In Parlamento, l’altra mattina è stato un leghista, Andrea Gibelli, a rimbeccare opportunamente il presidente Fini che lo aveva richiamato per un suo giudizio critico verso un magistrato «non consono all’aula», a far notare che lo stesso presidente della Camera non aveva richiamato chi poco prima aveva chiamato in aula "latitante" il presidente del Consiglio... Una lezione di correttezza istituzionale e di bon ton.
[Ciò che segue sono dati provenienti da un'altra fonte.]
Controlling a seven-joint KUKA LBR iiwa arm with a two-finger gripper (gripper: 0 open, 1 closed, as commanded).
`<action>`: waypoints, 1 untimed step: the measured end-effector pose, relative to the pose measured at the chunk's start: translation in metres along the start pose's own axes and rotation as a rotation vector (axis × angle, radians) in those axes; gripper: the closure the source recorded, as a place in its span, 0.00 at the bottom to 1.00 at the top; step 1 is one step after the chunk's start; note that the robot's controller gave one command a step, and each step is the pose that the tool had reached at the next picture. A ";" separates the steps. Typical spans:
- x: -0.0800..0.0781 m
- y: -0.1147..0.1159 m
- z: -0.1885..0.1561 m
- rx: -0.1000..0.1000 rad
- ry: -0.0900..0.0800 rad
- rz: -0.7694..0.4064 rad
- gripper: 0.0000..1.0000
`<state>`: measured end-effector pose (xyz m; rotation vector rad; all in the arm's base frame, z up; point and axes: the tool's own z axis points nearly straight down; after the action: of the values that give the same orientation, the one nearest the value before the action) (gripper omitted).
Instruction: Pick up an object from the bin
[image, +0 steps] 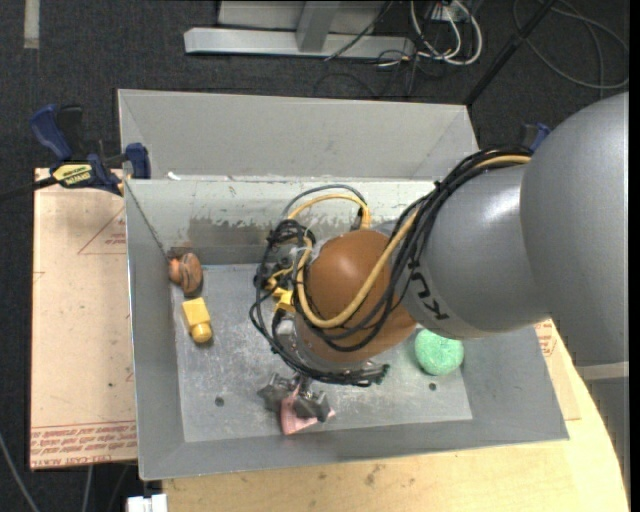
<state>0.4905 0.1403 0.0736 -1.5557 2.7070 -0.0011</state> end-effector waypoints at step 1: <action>0.000 0.000 -0.006 -0.004 0.005 0.005 1.00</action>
Offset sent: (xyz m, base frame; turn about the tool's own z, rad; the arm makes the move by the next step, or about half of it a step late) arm -0.0002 0.0000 0.0544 0.0001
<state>0.4902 0.1401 0.0798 -1.5514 2.7162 0.0001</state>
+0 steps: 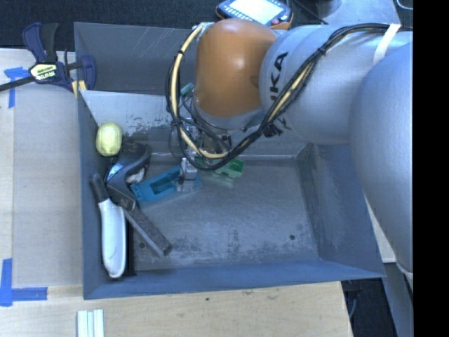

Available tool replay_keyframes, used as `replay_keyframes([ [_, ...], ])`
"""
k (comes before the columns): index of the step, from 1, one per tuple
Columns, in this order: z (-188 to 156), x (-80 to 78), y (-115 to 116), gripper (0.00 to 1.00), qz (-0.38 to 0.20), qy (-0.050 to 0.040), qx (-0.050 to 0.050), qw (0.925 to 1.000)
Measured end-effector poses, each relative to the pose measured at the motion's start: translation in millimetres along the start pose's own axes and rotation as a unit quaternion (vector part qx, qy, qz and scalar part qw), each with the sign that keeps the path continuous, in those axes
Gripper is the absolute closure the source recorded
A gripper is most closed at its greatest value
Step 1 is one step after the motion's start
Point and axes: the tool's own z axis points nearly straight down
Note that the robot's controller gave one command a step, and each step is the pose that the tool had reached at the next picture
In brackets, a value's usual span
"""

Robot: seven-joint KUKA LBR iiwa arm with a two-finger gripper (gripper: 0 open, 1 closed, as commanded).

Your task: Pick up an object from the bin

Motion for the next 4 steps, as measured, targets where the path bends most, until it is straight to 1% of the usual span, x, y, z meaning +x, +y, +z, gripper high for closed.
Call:
replay_keyframes([
  [1, 104.8, 2.1, -19.8, 0.0, 0.032, 0.0023, 0.001, 0.9995],
  [2, 99.6, 0.6, -18.7, 1.0, 0.032, 0.0002, 0.0, 0.9995],
  [3, 18.0, 35.7, -4.6, 1.0, -0.066, 0.0018, 0.006, 0.9978],
  [4, 71.8, -15.1, -40.0, 1.0, -0.067, 0.007, 0.004, 0.9977],
])
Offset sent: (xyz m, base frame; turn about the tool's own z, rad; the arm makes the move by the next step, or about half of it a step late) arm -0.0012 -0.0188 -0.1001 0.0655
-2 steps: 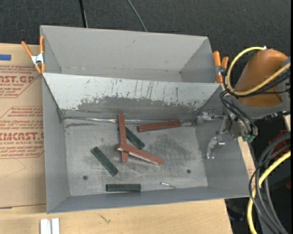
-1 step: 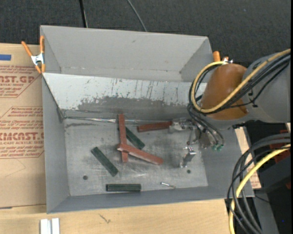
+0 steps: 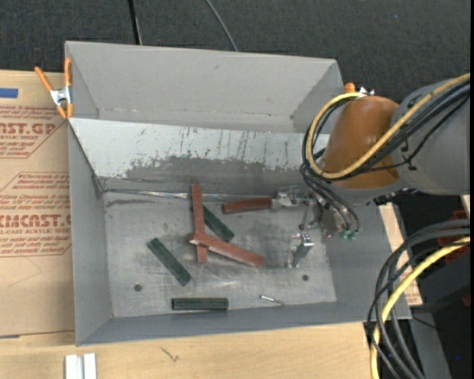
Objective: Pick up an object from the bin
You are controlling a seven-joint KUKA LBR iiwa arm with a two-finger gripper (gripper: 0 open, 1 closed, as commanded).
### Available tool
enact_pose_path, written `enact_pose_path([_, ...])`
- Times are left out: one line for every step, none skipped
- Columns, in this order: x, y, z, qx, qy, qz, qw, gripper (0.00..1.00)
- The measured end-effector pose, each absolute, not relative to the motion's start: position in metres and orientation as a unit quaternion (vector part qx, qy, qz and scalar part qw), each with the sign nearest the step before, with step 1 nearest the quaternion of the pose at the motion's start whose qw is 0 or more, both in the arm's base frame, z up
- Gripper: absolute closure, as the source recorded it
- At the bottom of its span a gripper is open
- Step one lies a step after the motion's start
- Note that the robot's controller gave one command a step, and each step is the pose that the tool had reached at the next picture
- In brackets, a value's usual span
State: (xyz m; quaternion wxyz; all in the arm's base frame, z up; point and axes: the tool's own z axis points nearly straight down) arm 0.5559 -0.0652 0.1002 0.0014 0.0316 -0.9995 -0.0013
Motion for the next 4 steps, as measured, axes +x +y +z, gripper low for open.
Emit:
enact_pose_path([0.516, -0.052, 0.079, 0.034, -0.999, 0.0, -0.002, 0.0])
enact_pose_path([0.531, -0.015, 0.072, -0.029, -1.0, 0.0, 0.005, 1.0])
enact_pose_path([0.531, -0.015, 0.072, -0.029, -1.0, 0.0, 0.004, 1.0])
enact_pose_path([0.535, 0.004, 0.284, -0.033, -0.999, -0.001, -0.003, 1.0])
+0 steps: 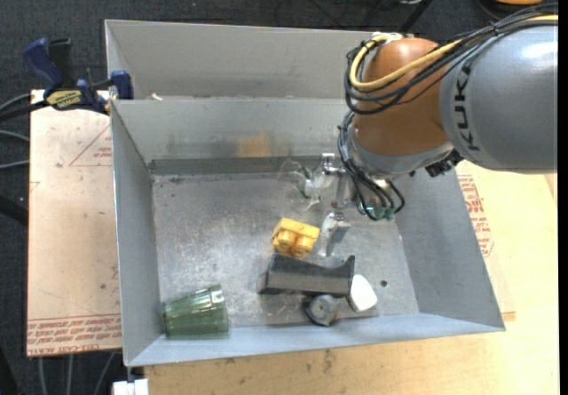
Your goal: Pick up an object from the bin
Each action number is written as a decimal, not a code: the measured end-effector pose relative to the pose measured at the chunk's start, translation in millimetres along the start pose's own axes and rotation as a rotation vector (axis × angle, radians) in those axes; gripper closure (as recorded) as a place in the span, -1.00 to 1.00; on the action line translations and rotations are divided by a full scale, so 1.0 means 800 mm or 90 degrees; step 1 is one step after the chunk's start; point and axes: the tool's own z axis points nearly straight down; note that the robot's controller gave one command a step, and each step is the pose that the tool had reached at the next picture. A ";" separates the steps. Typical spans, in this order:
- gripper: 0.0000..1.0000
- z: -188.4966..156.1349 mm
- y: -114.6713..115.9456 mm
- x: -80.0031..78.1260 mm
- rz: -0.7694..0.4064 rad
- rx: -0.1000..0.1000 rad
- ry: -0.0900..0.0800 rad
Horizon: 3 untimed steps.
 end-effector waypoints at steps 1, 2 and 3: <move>-1.00 -0.005 0.000 -0.002 0.000 0.000 -0.005; -1.00 0.074 0.010 0.037 -0.030 0.002 -0.007; -1.00 0.064 0.009 0.032 -0.032 0.001 -0.013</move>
Offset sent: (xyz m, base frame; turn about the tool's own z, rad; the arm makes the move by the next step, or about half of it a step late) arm -0.0509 0.0137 -0.1000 -0.0737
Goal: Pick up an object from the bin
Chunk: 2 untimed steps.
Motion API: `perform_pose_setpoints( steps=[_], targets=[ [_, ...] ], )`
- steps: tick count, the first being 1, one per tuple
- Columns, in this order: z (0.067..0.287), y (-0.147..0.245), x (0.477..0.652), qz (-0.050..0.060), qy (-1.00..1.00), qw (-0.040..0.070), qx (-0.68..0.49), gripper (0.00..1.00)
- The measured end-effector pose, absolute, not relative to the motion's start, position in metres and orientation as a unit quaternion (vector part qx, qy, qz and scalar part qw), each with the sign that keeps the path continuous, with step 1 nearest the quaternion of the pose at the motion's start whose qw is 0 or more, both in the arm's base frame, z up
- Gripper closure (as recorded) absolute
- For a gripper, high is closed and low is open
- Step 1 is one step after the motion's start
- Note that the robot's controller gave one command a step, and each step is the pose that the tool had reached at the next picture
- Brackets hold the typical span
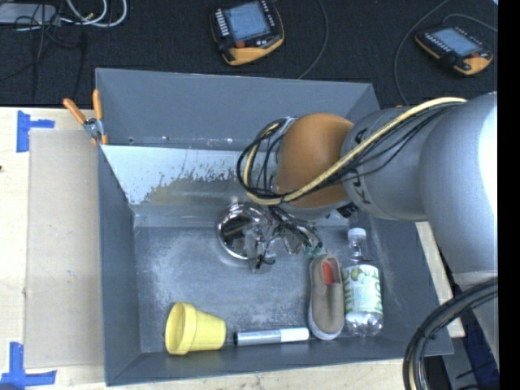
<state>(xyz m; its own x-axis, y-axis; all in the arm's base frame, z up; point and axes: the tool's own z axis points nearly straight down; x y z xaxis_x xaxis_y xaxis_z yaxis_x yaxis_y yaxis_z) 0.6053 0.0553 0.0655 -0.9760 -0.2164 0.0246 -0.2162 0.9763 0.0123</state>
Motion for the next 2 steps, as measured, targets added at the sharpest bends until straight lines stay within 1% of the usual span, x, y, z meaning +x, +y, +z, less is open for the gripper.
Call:
perform_pose_setpoints(
  steps=[1,2],
  targets=[
    [0.0695,0.0551,0.6071,-0.004,-0.994,0.01,0.109,0.0],
    [0.069,0.0549,0.606,-0.004,-0.994,0.013,0.109,1.0]
  ],
)
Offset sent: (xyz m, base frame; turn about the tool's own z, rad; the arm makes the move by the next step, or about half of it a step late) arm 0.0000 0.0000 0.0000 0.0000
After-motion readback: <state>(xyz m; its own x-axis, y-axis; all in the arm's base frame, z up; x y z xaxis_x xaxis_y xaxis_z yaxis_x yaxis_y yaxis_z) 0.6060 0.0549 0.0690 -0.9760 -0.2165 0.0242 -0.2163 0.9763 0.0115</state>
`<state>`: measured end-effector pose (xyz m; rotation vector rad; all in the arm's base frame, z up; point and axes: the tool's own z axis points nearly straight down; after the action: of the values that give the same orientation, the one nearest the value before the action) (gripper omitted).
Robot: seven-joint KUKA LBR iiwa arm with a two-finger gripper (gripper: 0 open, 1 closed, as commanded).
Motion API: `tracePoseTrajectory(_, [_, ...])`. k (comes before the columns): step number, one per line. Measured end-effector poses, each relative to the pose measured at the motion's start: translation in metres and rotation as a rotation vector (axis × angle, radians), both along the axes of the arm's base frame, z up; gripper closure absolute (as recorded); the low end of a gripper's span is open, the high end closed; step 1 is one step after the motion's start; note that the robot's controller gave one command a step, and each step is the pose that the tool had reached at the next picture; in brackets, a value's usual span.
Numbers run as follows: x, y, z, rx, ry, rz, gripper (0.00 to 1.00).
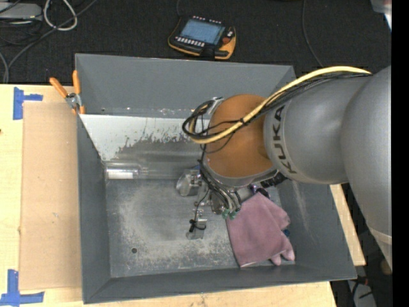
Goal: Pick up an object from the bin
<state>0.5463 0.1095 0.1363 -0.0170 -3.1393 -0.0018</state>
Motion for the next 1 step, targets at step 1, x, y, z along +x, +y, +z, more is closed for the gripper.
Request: tracePoseTrajectory(1, [0.0, 0.0, 0.0, 0.0, 0.0, 0.0, 0.0])
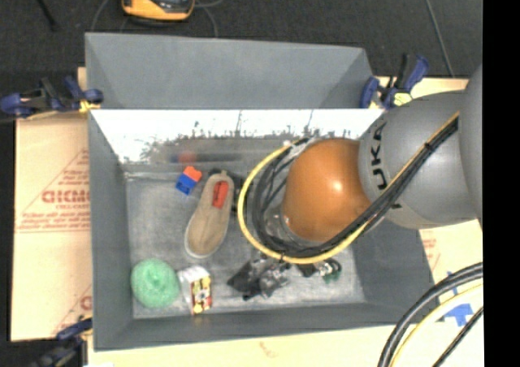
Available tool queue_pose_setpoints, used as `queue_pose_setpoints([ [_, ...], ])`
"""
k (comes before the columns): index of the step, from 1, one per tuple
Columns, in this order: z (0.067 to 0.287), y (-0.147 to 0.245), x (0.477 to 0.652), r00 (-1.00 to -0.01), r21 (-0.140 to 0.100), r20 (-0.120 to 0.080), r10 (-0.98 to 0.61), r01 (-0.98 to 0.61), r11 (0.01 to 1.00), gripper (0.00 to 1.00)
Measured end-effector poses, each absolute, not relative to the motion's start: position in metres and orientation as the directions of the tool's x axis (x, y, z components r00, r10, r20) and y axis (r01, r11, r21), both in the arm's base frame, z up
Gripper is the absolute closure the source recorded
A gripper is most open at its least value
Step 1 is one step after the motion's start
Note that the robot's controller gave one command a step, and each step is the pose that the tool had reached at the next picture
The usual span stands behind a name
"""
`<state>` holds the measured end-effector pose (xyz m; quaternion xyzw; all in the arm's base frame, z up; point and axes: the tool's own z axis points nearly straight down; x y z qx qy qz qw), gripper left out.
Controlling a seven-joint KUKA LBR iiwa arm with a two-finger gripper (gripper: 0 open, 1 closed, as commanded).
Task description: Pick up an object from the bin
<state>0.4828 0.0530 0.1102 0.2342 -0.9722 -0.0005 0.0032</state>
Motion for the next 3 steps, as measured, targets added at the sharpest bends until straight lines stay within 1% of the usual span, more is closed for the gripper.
queue_pose_setpoints([
  [1,0.180,0.056,0.492,-0.864,0.001,0.002,-0.504,-0.504,0.864,1.00],
  [2,0.197,0.055,0.489,-0.858,-0.004,-0.011,-0.513,-0.513,0.858,1.00],
  [3,0.222,0.059,0.492,-0.863,0.001,0.001,-0.506,-0.506,0.863,1.00],
])
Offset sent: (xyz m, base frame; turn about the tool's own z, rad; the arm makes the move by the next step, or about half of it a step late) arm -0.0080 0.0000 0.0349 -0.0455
Si dice che la Lega sia cresciuta a dismisura e condizioni pesantemente il governo. Sarà vero, ma ciò non dipende da abuso o sconfinamento della Lega e nemmeno dal cedimento in loro favore del premier, ma dall’alterazione di un equilibrio nella coalizione. Il centrodestra aveva un Re e vari principati che si bilanciavano a vicenda. Da quando Casini se l’è squagliata e Fini s’è squagliato, nessuno ha fatto più da contrappeso nell’alleanza di centrodestra alla Lega, ad esempio sul piano dell’identità nazionale e dello Stato unitario. Se oggi la Lega è forte e conta troppo sul governo lo dobbiamo anche alle defezioni altrui, a chi non ha tenuto fede al suo impegno con i suoi stessi elettori... E più cresce la fronda nel centrodestra insieme agli errori tattici, formali e politici, più offrono lo scalpo trapiantato di Berlusconi a Toro Seduto Bossi.